Barnaby Finch

In a nondescript industrial unit on the outskirts of Cambridge, a small team of physicists and engineers is working on what could be the most significant breakthrough in energy since the splitting of the atom. Their goal: to commercialise nuclear fusion. Not in 50 years, but within a decade.

“We’re not asking for more time. We’re asking for more power,” says Dr Helen Marsh, CEO of Helion UK, the British arm of the American fusion startup. She stands before a tangle of copper coils and vacuum chambers, the heart of their prototype reactor. “The science is sound. The engineering is the challenge.”

Fusion, the process that powers the sun, has long been the holy grail of clean energy. It promises limitless, carbon-free electricity with no long-lived radioactive waste. But for decades, it has remained perpetually 30 years away. That narrative is shifting.

Helion is one of several private companies racing to commercialise fusion. Unlike the government-backed ITER project in France, which aims for a 500MW reactor by 2035, these startups are leaner, faster, and less constrained by bureaucracy. Helion’s approach uses a “field-reversed configuration” that combines aspects of both magnetic and inertial confinement. “We’re not building a bigger version of a 1950s experiment,” says Marsh. “We’re building something entirely new.”

The company has already raised over $500 million, with backing from high-profile investors including Sam Altman, the CEO of OpenAI. But the scepticism remains. “Fusion is 20 years away, and always will be,” says Professor Sir David King, a former chief scientific adviser. “The physics is extraordinary, but the materials science, the tritium breeding, the cost. It’s a monumental task.”
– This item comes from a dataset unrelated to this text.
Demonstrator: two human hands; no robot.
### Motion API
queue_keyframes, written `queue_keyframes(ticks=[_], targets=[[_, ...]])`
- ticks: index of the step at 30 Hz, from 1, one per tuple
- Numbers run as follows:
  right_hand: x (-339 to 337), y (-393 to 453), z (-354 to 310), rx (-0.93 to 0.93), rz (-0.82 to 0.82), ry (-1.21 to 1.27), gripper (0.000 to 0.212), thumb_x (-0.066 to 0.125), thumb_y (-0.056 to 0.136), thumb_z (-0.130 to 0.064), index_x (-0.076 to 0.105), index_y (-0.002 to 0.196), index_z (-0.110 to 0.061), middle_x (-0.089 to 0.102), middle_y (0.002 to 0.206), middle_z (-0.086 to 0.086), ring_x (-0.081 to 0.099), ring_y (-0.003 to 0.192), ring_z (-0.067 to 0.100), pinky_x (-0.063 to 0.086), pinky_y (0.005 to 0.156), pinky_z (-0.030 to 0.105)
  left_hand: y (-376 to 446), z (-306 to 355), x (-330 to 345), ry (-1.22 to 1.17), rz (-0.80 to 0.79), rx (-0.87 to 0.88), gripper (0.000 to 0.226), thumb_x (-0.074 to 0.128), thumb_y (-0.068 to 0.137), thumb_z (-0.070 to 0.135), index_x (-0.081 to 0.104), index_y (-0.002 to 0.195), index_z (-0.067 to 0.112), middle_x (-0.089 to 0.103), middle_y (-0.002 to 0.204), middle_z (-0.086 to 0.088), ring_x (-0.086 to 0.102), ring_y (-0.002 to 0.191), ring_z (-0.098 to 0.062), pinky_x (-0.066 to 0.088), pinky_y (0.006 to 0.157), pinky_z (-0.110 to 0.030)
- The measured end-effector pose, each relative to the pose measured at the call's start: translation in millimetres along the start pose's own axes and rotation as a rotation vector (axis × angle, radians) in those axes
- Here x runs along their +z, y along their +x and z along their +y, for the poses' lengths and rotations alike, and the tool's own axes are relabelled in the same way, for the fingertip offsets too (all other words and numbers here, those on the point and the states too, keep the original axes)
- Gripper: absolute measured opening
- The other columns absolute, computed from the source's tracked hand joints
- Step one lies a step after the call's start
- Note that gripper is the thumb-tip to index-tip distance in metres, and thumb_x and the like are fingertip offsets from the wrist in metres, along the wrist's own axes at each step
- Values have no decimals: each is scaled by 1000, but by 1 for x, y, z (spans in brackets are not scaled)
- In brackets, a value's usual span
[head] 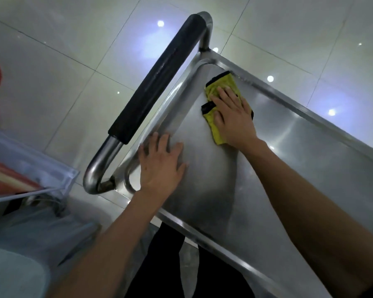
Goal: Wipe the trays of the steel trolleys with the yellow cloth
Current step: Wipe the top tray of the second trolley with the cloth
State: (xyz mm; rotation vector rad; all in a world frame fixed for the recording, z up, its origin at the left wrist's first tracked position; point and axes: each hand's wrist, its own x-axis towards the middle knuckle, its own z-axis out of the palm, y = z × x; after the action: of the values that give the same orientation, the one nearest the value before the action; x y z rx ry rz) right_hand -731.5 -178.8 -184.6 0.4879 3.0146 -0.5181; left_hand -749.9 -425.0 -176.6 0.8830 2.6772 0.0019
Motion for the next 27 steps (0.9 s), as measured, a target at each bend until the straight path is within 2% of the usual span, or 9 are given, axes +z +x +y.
queue_keyframes(ticks=[5,8,11,16,22,27], targets=[[-12,50,12,-119,-10,-55,48,30,107,-33,37,153,-22,23,165,2,11,154,20,1,125,44,0,3,5,-9,1,-16,61,50,90,64,38,144,38,23,161,-8,14,151,-35,20,117,-65],[-18,80,17,-165,-36,-81,50,26,107,-34,34,154,-20,20,166,3,10,154,21,2,125,44,-2,6,6,-44,11,-34,57,52,91,60,39,143,38,19,163,-5,8,153,-33,12,120,-64],[-17,96,14,-193,-31,-87,51,25,105,-35,38,152,-20,25,164,3,14,154,21,5,125,43,-2,8,8,-70,10,-60,55,53,92,56,39,143,39,16,164,-3,1,154,-30,4,121,-62],[-12,91,9,-203,-72,-75,53,23,103,-37,38,152,-24,27,164,0,16,153,20,4,124,42,-3,9,11,-104,14,-83,57,56,92,53,40,144,39,14,165,-1,-2,155,-28,-1,122,-60],[5,60,-27,-299,-108,-13,60,18,98,-41,41,152,-26,31,162,-3,22,152,20,14,124,46,-5,4,14,-123,24,-76,59,57,91,53,39,145,40,13,166,-1,-3,154,-28,0,122,-60],[20,40,-49,-357,-111,-3,55,23,101,-38,37,153,-29,28,163,-7,21,152,18,13,124,46,-6,-1,11,-179,27,-37,62,54,92,54,36,150,37,12,167,-1,-3,155,-27,2,123,-59]])
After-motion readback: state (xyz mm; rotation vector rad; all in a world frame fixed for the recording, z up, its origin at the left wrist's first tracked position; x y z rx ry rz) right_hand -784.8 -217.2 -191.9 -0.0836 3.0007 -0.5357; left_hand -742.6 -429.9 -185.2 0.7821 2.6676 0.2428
Helion’s UK team is focusing on one of the most critical components: the high-temperature superconducting magnets. These magnets are essential for confining plasma at 100 million degrees Celsius. “Think of it as holding a star in a magnetic bottle,” says Dr Raj Patel, a materials scientist at Helion. “If we can crack the magnet technology, we crack fusion.”

The UK government has taken notice. In 2023, it launched the Fusion Energy Strategy, committing £650 million to support the industry. The goal is to have a prototype fusion power plant by 2040. “The UK has a unique opportunity,” says Minister for Energy Efficiency and Green Finance, Lord Callanan. “We have the science, the engineering talent, and the regulatory environment. We want to be the global leader.”

But the path is fraught with risk. The UK’s own fusion research body, the UK Atomic Energy Authority, is pursuing a different design: the spherical tokamak. Its STEP reactor is on track for 2040. “We have to explore multiple pathways,” says Professor Ian Chapman, CEO of UKAEA. “It’s too soon to pick a winner.”

For Helion, time is money. Its founders promise electricity by 2028. “We’re not theorists,” says Marsh. “We’re builders. Show me the reactor that works, and I’ll show you the future.”

Outside Helion’s lab, a delivery truck idles. Inside, the team fires up the prototype for another test. The magnetic coils hum, the vacuum pumps whir. If they succeed, the noise will be deafening. If they fail, the silence will be louder.